■ Assigned task
Pictures in the data should be dropped; transcribe exactly the lines from the one that has "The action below" through the one that has "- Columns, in".
........
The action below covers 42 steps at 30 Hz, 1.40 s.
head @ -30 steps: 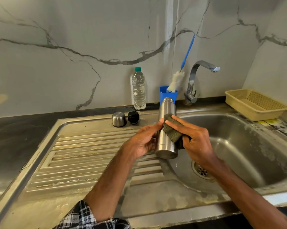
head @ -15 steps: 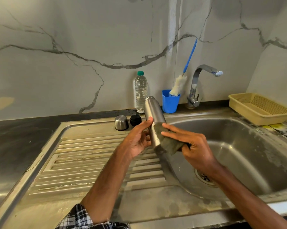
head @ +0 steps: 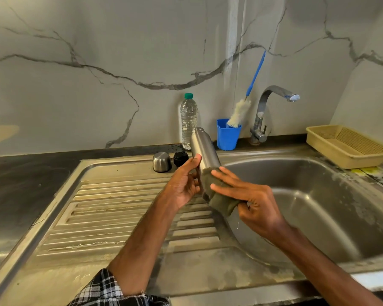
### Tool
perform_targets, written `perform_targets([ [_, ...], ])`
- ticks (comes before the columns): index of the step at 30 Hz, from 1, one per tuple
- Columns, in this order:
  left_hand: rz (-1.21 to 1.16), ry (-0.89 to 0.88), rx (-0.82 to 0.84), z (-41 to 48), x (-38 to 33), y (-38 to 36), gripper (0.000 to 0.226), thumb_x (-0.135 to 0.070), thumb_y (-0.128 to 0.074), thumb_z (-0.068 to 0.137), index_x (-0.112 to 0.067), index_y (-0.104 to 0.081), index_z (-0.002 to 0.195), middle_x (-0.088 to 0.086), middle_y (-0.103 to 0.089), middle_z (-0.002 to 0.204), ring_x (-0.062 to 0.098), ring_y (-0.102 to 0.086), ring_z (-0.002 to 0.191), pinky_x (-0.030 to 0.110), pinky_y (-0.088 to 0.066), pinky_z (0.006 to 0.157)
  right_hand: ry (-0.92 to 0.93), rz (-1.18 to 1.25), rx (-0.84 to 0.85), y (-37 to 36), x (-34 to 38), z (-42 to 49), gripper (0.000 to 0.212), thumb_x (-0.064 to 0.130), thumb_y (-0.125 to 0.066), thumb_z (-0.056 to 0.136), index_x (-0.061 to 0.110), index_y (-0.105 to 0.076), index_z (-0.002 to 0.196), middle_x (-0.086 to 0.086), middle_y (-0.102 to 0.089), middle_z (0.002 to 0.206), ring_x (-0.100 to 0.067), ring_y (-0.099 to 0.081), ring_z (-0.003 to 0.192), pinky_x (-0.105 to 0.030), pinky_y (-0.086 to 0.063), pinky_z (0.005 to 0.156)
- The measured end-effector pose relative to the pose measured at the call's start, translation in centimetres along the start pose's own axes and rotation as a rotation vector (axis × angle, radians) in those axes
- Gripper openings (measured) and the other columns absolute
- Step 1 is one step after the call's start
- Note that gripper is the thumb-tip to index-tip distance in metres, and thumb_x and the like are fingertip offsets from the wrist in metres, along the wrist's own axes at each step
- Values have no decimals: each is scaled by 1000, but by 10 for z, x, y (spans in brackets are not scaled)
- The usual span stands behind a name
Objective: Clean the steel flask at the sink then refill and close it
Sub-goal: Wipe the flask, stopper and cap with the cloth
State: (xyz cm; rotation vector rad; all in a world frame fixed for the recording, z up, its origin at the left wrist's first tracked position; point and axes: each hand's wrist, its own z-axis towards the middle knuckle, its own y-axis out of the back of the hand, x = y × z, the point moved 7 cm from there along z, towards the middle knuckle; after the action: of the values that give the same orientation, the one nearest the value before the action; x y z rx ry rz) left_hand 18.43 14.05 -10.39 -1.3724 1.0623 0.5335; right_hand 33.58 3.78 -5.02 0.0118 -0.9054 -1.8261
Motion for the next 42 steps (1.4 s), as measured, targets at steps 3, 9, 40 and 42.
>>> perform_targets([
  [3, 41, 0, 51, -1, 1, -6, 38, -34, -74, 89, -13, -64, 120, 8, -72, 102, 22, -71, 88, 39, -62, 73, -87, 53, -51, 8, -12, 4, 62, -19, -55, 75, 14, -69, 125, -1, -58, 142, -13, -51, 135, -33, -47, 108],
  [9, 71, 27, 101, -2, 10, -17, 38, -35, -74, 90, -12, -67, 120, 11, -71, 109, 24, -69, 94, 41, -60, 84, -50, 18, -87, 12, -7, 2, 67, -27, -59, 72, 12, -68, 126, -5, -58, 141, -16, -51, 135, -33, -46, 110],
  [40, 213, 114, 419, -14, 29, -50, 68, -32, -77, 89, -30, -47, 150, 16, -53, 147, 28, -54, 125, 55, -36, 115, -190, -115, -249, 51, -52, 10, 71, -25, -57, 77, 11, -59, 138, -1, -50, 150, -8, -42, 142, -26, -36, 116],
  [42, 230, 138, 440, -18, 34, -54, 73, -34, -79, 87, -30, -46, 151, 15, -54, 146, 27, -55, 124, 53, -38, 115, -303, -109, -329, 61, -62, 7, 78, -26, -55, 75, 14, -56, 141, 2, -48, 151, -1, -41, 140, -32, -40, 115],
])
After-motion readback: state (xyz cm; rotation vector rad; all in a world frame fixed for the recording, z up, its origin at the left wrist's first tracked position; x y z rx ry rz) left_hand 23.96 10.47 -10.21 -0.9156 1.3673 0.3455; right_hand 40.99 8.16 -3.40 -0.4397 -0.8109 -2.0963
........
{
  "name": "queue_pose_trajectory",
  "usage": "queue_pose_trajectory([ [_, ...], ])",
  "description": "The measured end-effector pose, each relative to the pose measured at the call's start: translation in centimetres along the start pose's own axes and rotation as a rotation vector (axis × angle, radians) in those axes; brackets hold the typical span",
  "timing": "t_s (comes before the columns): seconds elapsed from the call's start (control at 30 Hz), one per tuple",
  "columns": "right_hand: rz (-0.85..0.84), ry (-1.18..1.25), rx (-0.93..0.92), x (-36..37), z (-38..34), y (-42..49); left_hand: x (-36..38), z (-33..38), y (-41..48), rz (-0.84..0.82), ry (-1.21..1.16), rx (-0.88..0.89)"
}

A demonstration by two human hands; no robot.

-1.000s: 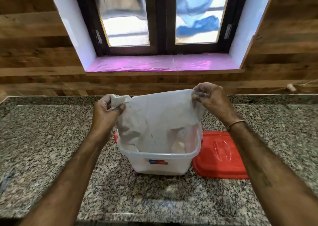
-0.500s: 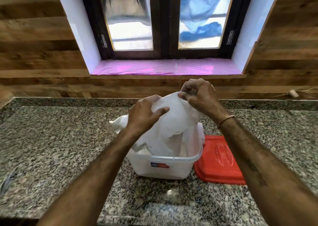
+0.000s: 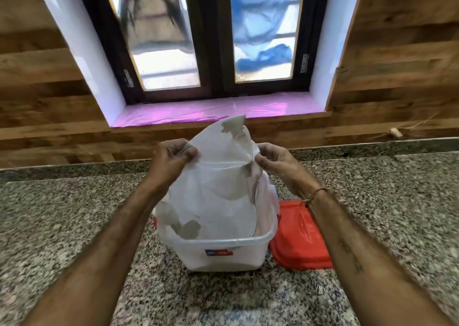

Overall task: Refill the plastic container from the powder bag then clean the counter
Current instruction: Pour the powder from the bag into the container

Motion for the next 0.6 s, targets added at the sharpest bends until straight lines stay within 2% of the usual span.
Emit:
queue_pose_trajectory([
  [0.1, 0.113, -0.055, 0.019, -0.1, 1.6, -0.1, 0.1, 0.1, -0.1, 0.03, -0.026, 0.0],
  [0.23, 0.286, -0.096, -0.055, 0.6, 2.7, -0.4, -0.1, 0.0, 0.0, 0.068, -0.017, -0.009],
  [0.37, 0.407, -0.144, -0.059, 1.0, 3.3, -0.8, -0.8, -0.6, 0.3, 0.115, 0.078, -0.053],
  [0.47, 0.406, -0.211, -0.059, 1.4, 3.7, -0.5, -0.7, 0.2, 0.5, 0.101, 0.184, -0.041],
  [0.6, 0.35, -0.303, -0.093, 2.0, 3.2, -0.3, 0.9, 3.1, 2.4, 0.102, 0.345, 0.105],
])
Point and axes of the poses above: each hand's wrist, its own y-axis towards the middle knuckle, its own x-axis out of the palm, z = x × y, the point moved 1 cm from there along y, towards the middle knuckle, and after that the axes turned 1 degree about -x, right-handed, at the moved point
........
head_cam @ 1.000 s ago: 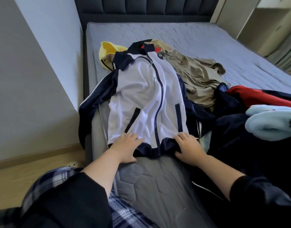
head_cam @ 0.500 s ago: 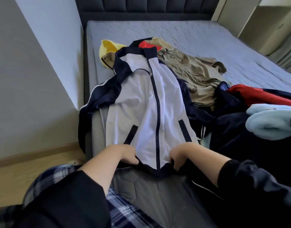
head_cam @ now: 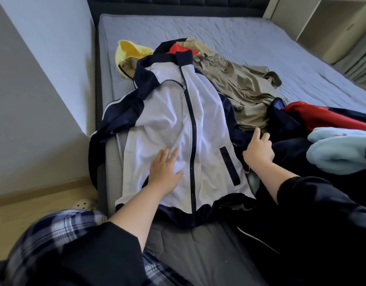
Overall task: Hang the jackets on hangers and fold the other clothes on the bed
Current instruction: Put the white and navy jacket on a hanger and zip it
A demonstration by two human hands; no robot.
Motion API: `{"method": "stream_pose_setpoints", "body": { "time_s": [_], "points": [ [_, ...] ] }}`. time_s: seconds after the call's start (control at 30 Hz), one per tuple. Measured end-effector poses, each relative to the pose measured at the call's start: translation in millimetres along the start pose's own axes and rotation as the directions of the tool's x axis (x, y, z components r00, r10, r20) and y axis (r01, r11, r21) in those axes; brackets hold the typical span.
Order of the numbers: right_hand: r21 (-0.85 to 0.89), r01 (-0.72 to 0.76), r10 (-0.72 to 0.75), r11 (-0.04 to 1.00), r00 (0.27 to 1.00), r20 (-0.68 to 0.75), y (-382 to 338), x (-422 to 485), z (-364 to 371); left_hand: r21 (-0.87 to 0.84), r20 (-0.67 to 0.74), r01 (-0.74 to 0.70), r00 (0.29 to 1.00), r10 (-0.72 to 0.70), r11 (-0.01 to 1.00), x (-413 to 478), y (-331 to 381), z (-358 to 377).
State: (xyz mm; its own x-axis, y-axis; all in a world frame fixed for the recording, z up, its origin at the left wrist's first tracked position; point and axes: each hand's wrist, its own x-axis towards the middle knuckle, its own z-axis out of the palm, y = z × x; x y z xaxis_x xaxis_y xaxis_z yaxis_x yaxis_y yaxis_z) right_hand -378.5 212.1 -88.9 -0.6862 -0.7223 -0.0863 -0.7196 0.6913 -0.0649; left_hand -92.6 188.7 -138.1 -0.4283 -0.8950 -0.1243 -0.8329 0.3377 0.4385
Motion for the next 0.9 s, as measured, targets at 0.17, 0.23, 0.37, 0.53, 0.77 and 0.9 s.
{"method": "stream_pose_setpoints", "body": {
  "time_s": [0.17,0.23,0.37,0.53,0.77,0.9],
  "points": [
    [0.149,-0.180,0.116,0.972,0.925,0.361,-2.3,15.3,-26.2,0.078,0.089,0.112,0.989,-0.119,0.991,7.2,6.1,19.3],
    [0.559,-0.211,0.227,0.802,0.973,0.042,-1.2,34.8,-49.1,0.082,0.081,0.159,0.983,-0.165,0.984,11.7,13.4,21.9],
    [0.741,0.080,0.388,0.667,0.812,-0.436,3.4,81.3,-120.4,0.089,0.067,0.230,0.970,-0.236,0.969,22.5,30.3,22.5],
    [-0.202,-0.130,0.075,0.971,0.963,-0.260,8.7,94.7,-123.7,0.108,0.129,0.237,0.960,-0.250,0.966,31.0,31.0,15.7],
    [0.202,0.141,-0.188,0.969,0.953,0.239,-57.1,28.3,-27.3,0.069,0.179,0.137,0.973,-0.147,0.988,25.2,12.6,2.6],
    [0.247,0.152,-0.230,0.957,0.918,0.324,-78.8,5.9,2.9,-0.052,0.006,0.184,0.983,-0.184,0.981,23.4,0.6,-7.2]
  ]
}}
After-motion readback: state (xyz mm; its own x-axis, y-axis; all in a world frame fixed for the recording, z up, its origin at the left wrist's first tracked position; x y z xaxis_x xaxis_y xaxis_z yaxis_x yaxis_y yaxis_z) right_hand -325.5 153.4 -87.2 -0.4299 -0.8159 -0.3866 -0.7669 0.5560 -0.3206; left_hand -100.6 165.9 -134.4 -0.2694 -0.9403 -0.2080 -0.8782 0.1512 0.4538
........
■ Exercise response
The action below covers 42 steps at 30 Hz, 1.40 s.
head @ -30 steps: 
head @ -15 steps: 
head @ +0 steps: 
### Tool
perform_targets, written `perform_targets([ [_, ...], ])`
- ticks (comes before the columns): index of the step at 30 Hz, from 1, one per tuple
- Columns, in this order:

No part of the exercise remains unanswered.